Quoting: LeopardBut on Mesa you can't play some games without doing workarounds. For example; Divinity , Dying Light , X11 etc.
All of them are bad ports. I.e. they are doing some weird stuff with OpenGL, so if developers don't want to fix them - skip those games, or if there are workarounds - apply them. Such games suffer from the fact that developers didn't test them with Mesa. This issue should be non existent for newer games.

Quoting: LeopardAlso note that Hdmi audio , Freesync etc are not available with Mesa.
They should be soon, from Linux 4.15 and on. AMD were actually working on upstreaming it all, unlike Nvidia who don't care. So it will all "just work", using out of the box kernel.

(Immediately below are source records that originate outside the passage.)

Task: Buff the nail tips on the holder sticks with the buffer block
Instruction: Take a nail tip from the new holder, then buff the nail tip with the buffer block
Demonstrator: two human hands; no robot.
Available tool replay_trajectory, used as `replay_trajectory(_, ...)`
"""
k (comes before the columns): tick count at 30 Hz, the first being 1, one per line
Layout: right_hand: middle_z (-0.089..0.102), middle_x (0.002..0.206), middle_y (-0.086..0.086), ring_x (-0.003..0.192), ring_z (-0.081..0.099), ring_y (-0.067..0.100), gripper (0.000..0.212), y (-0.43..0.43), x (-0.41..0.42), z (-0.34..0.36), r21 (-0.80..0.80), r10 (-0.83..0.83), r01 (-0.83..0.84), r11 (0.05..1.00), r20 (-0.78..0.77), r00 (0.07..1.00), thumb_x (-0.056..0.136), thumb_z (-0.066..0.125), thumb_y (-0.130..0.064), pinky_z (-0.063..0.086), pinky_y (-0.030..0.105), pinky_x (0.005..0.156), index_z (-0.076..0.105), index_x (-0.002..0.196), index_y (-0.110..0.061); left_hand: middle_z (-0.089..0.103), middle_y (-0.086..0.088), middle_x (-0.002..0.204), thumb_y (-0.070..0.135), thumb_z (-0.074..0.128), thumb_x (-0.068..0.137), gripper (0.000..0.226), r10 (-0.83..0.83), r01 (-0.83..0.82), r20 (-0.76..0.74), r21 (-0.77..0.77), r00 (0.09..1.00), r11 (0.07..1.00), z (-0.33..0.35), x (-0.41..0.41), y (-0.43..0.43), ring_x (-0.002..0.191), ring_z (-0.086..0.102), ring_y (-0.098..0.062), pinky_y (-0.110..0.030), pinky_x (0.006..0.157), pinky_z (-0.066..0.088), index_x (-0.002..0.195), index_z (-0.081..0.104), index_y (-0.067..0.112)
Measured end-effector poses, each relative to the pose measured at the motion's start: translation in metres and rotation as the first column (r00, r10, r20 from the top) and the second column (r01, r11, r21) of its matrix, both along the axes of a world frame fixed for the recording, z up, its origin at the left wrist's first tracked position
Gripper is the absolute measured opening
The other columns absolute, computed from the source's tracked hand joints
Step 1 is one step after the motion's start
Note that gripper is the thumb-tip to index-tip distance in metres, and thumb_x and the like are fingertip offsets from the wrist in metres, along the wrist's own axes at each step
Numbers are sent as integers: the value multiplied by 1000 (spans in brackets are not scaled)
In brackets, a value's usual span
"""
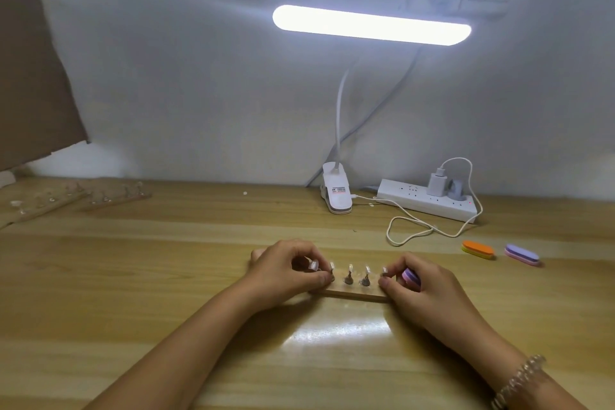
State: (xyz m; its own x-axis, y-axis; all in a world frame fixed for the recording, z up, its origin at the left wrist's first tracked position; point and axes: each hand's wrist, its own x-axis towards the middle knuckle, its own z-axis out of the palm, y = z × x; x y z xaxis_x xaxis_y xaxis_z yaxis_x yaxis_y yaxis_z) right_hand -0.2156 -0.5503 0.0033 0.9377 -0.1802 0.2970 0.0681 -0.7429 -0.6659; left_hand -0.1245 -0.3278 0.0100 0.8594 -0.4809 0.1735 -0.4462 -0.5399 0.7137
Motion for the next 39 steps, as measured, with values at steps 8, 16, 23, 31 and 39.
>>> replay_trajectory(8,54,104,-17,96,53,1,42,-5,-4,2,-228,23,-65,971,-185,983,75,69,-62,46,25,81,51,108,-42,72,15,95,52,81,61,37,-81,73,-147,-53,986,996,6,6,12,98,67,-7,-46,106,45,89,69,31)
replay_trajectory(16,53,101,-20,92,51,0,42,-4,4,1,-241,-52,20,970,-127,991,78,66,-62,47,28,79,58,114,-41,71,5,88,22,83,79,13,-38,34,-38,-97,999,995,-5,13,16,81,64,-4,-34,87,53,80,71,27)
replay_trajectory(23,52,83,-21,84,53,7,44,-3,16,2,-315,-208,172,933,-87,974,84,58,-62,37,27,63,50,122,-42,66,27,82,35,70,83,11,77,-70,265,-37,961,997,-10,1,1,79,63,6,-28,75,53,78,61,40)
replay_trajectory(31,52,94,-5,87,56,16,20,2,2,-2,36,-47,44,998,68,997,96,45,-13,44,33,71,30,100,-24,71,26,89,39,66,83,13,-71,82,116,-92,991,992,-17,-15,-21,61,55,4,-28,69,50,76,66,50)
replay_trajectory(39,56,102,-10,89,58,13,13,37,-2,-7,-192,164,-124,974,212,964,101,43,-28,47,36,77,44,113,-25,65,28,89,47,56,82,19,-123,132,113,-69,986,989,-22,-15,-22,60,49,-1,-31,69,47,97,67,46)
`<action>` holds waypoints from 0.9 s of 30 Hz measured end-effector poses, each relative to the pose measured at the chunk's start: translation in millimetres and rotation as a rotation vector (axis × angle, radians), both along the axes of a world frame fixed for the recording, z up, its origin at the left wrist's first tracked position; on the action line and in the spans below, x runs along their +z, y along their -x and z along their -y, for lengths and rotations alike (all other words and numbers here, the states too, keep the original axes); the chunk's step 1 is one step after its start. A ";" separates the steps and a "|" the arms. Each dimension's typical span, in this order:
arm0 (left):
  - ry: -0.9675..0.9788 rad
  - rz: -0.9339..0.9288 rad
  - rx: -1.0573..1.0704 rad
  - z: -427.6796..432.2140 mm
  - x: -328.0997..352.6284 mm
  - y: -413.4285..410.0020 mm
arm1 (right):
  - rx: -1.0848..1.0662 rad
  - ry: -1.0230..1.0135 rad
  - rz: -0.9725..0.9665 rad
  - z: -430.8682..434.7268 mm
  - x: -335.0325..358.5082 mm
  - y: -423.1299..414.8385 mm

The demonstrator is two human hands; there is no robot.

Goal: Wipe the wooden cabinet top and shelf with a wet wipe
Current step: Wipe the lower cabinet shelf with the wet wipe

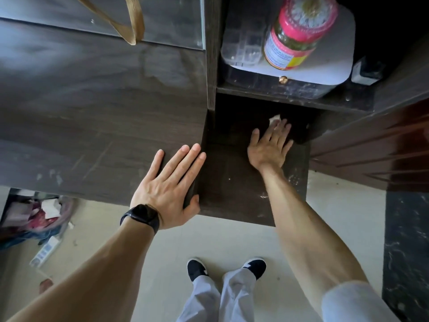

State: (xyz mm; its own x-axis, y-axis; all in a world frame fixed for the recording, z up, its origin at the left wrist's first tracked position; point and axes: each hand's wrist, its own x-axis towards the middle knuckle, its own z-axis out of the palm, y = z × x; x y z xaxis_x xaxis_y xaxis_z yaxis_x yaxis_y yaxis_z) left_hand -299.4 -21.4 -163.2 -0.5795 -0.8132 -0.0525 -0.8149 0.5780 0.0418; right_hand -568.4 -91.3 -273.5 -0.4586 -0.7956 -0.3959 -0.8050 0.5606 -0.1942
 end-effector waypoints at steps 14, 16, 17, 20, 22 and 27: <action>-0.019 0.040 0.007 -0.1 1.7 0.4 | 0.328 0.077 -0.028 -20.2 -4.8 -15.8; -0.021 0.033 0.002 0.2 2.5 1.0 | 0.299 0.110 -0.015 -39.7 -5.7 -45.0; -0.018 0.025 0.002 0.1 2.6 0.4 | 0.384 0.126 -0.005 -67.5 -2.9 -63.0; -0.018 0.016 0.002 -0.8 2.8 -0.5 | 0.754 0.181 0.050 -159.8 5.4 -84.5; -0.019 0.013 0.006 -0.4 4.0 0.2 | 0.879 0.145 0.054 -145.7 6.7 -59.1; -0.007 0.009 0.004 -1.1 3.2 0.0 | 0.345 0.011 -0.109 -10.7 6.1 30.3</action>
State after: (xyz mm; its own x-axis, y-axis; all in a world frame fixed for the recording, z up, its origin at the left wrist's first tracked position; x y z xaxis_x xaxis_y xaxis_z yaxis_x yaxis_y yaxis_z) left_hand -299.4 -20.3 -159.9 -0.5760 -0.8150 -0.0633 -0.8174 0.5747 0.0389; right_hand -598.7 -80.6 -267.4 -0.2014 -0.9150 -0.3497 -0.9627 0.2507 -0.1015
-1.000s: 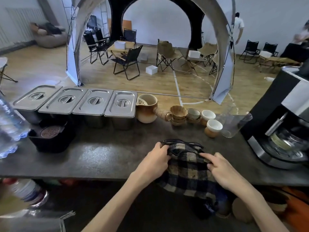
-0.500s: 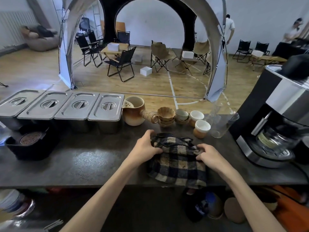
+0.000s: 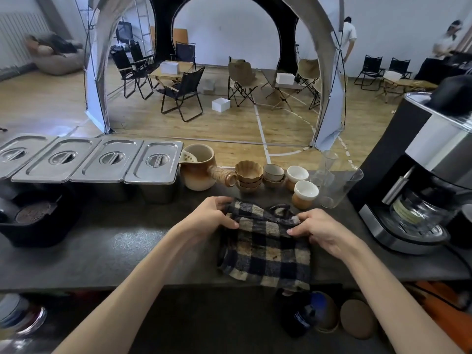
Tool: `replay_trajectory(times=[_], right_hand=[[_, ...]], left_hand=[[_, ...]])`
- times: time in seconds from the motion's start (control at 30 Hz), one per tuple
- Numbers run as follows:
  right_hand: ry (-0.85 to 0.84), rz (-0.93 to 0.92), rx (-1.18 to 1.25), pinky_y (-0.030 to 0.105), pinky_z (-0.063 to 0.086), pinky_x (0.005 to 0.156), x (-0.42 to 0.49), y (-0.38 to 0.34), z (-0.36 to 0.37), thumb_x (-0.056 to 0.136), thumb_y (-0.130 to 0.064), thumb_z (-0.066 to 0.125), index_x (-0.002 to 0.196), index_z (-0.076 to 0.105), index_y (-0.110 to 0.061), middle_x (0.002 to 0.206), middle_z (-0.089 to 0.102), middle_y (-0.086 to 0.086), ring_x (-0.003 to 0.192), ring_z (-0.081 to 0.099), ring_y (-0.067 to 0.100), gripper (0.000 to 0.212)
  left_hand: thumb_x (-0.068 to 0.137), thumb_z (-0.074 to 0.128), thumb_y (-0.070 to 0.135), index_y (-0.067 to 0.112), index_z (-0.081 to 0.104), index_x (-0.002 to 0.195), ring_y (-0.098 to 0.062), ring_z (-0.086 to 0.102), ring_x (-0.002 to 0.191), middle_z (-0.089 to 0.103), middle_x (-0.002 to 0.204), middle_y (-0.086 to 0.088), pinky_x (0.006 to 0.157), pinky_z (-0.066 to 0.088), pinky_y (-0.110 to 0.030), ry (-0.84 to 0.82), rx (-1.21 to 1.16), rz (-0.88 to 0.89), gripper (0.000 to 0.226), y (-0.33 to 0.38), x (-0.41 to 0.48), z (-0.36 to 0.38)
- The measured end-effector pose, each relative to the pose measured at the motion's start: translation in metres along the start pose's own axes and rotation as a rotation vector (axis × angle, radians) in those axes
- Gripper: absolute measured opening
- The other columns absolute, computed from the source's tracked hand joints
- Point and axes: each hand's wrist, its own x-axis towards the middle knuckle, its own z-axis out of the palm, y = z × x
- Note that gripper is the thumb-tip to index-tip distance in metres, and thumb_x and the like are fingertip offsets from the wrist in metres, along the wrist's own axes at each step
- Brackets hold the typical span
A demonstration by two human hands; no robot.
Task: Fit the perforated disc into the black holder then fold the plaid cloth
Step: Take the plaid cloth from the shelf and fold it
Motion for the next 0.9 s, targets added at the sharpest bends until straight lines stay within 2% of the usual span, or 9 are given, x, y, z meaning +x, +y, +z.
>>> replay_trajectory(times=[0.1, 0.2, 0.4, 0.47, 0.57, 0.63, 0.73, 0.83, 0.9], right_hand=[[0.038, -0.087, 0.048, 0.039, 0.047, 0.083, -0.003, -0.007, -0.001, 0.075, 0.004, 0.07, 0.103, 0.065, -0.018, 0.095, 0.069, 0.0, 0.095, 0.062, 0.022, 0.035], [0.1, -0.193, 0.079, 0.028, 0.046, 0.078, -0.007, -0.007, -0.001, 0.074, 0.005, 0.071, 0.115, 0.061, -0.018, 0.096, 0.061, -0.001, 0.095, 0.059, 0.017, 0.048], [0.163, -0.448, -0.003, 0.033, 0.054, 0.086, -0.028, 0.013, -0.001, 0.07, 0.002, 0.078, 0.088, 0.069, -0.027, 0.097, 0.071, 0.001, 0.093, 0.067, 0.016, 0.035], [0.206, -0.563, -0.04, 0.03, 0.055, 0.084, -0.037, 0.023, 0.002, 0.07, 0.006, 0.078, 0.082, 0.069, -0.024, 0.094, 0.066, -0.001, 0.087, 0.067, 0.013, 0.033], [0.25, -0.68, -0.128, 0.022, 0.052, 0.084, -0.048, 0.042, 0.006, 0.074, 0.011, 0.071, 0.069, 0.069, -0.022, 0.095, 0.059, -0.007, 0.092, 0.064, 0.013, 0.034], [0.277, -0.712, -0.218, 0.014, 0.046, 0.088, -0.052, 0.055, 0.009, 0.073, 0.016, 0.067, 0.067, 0.071, -0.026, 0.1, 0.057, -0.011, 0.1, 0.061, 0.011, 0.042], [0.256, -0.691, -0.223, 0.009, 0.04, 0.093, -0.059, 0.069, 0.011, 0.075, 0.022, 0.059, 0.072, 0.077, -0.028, 0.107, 0.057, -0.015, 0.111, 0.056, 0.008, 0.053], [0.185, -0.594, -0.017, 0.015, 0.042, 0.094, -0.068, 0.068, 0.013, 0.08, 0.018, 0.054, 0.073, 0.078, -0.027, 0.109, 0.06, -0.015, 0.114, 0.054, 0.003, 0.052], [0.23, -0.541, 0.109, 0.021, 0.045, 0.091, -0.072, 0.064, 0.018, 0.085, 0.008, 0.057, 0.071, 0.076, -0.021, 0.104, 0.063, -0.011, 0.106, 0.057, 0.002, 0.037]], left_hand=[[0.068, 0.068, -0.017, 0.001, 0.058, 0.125, -0.029, 0.063, 0.112, 0.069, 0.114, -0.015, 0.104, 0.046, -0.049, -0.012, 0.052, 0.015, 0.06, 0.005, 0.002, -0.004], [0.067, 0.069, -0.018, 0.005, 0.056, 0.126, -0.027, 0.063, 0.111, 0.068, 0.116, -0.013, 0.103, 0.047, -0.047, 0.008, 0.077, 0.083, 0.065, 0.009, 0.002, -0.008], [0.071, 0.071, -0.016, 0.014, 0.045, 0.135, -0.011, 0.064, 0.102, 0.066, 0.11, -0.002, 0.084, 0.056, -0.023, -0.004, 0.099, 0.239, 0.075, 0.003, -0.018, -0.008], [0.072, 0.072, -0.013, 0.014, 0.053, 0.128, -0.011, 0.064, 0.101, 0.066, 0.111, 0.0, 0.087, 0.055, -0.023, 0.003, 0.175, 0.335, 0.066, -0.004, -0.027, -0.009], [0.069, 0.071, -0.009, 0.016, 0.07, 0.102, -0.006, 0.064, 0.083, 0.063, 0.09, 0.008, 0.076, 0.052, -0.02, 0.044, 0.388, 0.558, 0.041, -0.018, -0.037, -0.009], [0.067, 0.059, -0.009, 0.018, 0.072, 0.089, -0.004, 0.057, 0.078, 0.052, 0.084, 0.015, 0.07, 0.049, -0.021, 0.067, 0.587, 0.655, 0.038, -0.03, -0.043, -0.01], [0.075, 0.056, -0.013, 0.025, 0.073, 0.092, 0.001, 0.047, 0.087, 0.041, 0.089, 0.021, 0.074, 0.038, -0.009, 0.082, 0.832, 0.724, 0.044, -0.044, -0.053, -0.015], [0.083, 0.055, -0.009, 0.025, 0.075, 0.096, -0.006, 0.053, 0.092, 0.049, 0.096, 0.011, 0.077, 0.044, -0.013, 0.101, 0.765, 0.69, 0.041, -0.046, -0.06, -0.019], [0.089, 0.056, -0.002, 0.021, 0.075, 0.094, -0.013, 0.058, 0.088, 0.054, 0.097, 0.006, 0.075, 0.049, -0.022, 0.165, 0.609, 0.602, 0.03, -0.042, -0.064, -0.016]])
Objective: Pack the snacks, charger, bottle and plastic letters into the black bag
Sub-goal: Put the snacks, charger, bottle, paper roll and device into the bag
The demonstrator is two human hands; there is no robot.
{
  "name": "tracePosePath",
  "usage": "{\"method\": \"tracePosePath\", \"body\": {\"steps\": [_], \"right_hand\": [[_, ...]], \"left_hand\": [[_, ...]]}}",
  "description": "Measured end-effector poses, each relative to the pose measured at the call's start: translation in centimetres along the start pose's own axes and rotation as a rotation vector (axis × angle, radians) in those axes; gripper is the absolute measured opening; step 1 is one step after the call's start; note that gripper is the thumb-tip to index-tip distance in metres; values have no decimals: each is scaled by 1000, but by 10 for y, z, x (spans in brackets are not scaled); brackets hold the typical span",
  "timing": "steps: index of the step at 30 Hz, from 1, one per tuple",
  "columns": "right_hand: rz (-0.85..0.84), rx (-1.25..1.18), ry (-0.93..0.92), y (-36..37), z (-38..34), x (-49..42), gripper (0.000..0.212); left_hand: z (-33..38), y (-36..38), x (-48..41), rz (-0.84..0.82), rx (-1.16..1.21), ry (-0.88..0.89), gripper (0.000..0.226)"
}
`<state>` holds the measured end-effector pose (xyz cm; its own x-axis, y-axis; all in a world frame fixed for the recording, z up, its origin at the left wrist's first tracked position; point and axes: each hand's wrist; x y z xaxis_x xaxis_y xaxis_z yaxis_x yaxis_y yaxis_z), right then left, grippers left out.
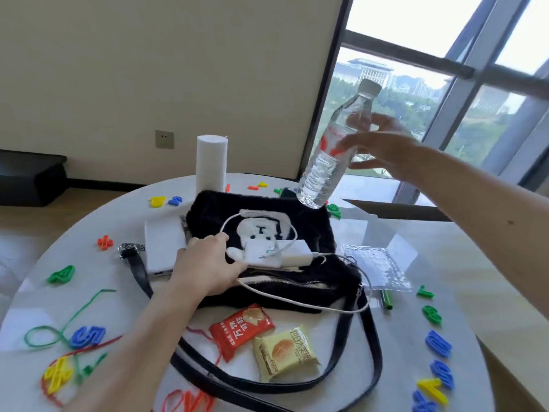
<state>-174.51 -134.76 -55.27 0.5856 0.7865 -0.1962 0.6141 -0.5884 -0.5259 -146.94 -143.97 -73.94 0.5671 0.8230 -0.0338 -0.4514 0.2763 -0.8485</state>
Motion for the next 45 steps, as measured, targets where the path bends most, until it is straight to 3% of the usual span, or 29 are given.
{"method": "tracePosePath", "body": {"steps": [7, 11, 15, 18, 22, 28, 30, 32, 33, 34, 35, 37, 38, 39, 40, 43, 45], "right_hand": [[362, 205, 170, -29, 73, -23, 84], [409, 286, 235, -28, 110, -35, 93], [386, 274, 293, -19, 132, -47, 85], [364, 274, 324, -7, 148, -55, 93], [373, 236, 308, 1, 163, -62, 98], [382, 213, 338, 2, 165, -51, 102], [479, 186, 337, 7, 153, -37, 107], [672, 188, 152, 20, 137, -14, 103], [645, 174, -20, 30, 123, -2, 96], [466, 164, -195, 41, 107, 10, 89], [151, 194, -324, 52, 93, 21, 85], [-557, 503, -322, 73, 78, 39, 88], [-752, 705, -285, 82, 80, 45, 96], [-811, 872, -266, 90, 86, 48, 101], [-763, 969, -276, 97, 94, 50, 101], [-554, 945, -319, 110, 106, 57, 85], [-486, 939, -313, 110, 109, 61, 83]], "left_hand": [[-2, 8, 1, -71, -75, 9, 62], [1, 6, 4, -84, -60, 4, 65], [12, 5, 5, 6, -47, -2, 66], [20, 2, 1, 86, 44, -38, 62], [18, -1, -6, 156, 68, -44, 58], [13, 0, -13, 65, 124, -34, 58], [12, 0, -13, 60, 126, -29, 57], [12, 0, -12, 59, 124, -19, 54], [11, 0, -12, 61, 128, -18, 52], [11, 0, -11, 68, 128, -14, 49], [10, 0, -11, 71, 121, -10, 46], [8, -3, -10, 61, 92, -6, 39], [6, -4, -10, 48, 79, -7, 36], [5, -7, -9, 32, 75, -9, 33], [4, -10, -8, 15, 78, -10, 32], [5, -19, -3, -68, 103, 27, 38], [7, -28, 5, -202, 82, 59, 64]]}}
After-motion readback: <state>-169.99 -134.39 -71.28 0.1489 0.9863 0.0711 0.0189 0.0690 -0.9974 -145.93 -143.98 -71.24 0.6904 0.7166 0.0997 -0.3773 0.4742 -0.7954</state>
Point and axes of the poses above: each hand's wrist, its own x-axis away from the middle knuckle, its own y-axis out of the palm, z = x × y, and after that the axes turned 8 degrees about x, right-handed
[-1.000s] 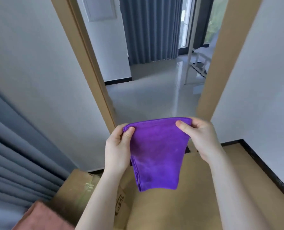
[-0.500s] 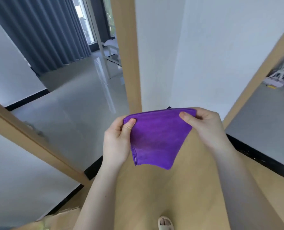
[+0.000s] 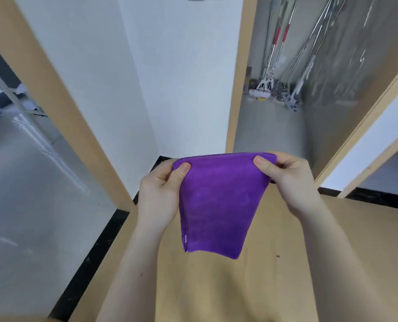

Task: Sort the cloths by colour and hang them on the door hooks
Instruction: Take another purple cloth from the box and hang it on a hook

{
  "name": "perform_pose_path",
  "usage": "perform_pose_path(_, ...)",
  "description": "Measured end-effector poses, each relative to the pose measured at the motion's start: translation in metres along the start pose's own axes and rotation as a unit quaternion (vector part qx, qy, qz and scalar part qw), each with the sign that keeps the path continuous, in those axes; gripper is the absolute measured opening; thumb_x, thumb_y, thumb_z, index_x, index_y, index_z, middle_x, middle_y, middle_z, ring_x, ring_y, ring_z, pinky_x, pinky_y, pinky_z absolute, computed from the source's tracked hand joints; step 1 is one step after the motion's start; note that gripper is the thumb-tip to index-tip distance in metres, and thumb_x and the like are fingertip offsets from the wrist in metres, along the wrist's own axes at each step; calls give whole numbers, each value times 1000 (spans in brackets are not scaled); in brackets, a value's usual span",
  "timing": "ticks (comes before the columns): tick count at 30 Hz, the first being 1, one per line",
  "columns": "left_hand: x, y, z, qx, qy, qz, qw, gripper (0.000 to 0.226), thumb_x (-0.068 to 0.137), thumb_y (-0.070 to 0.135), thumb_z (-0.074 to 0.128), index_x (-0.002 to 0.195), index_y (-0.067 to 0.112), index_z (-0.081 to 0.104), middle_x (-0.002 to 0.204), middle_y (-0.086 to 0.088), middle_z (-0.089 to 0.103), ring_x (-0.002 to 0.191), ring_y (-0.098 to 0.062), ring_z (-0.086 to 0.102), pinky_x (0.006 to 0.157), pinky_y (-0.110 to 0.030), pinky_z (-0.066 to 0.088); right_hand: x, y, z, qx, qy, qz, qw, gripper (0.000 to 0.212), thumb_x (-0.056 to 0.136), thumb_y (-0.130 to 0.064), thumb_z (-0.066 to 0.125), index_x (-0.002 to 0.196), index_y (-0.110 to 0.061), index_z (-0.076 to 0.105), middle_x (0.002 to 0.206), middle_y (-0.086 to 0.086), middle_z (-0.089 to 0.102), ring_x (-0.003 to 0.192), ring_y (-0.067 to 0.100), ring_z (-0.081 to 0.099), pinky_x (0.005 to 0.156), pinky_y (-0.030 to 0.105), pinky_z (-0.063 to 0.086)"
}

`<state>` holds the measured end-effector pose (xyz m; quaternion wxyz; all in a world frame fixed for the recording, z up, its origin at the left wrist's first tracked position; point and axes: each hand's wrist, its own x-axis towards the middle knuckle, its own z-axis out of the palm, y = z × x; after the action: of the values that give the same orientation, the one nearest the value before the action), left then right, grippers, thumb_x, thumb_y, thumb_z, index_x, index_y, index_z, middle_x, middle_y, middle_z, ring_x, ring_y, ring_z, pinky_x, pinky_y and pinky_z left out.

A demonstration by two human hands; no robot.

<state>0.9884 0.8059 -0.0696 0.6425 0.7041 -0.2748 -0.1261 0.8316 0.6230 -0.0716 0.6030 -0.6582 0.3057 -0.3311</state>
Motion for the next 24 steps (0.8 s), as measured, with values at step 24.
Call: perform_pose_path(24, -6, 56, 358, 63, -181, 12, 981, 21, 104, 30, 55, 95, 35, 73, 89, 19, 73, 87, 0, 66, 77, -22, 50, 31, 40, -341, -10, 199, 4, 980, 9, 95, -16, 71, 99, -14, 79, 90, -3, 79, 84, 6, 72, 71, 17, 54)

Reminder: Update your PC info for the next round of statistics updates
26 Dec 2017 at 11:04 pm UTC

Quoting: GuestnVidia, AMD, and Intel force this now, one way or another.
One of the reasons they do it is DRM garbage as far as I understand (HDCP).

Reminder: Update your PC info for the next round of statistics updates
26 Dec 2017 at 9:20 pm UTC

Quoting: GuestWeird. It's exactly the same reason i made the switch to "team red" a good 5-6 years ago. It just worked. (and was cheaper even back then)
Mesa caught up to performance and features support in the modern OpenGL only in the last year or so. Before that, using AMD had quite a lot of downsides.

Reminder: Update your PC info for the next round of statistics updates
26 Dec 2017 at 8:02 pm UTC

Quoting: LinasI'd like to believe that, but I don't see how? Unless they switch to a more common type of memory.
No need to. HBM memory usage will naturally grow, so it will be less of a problem in the future.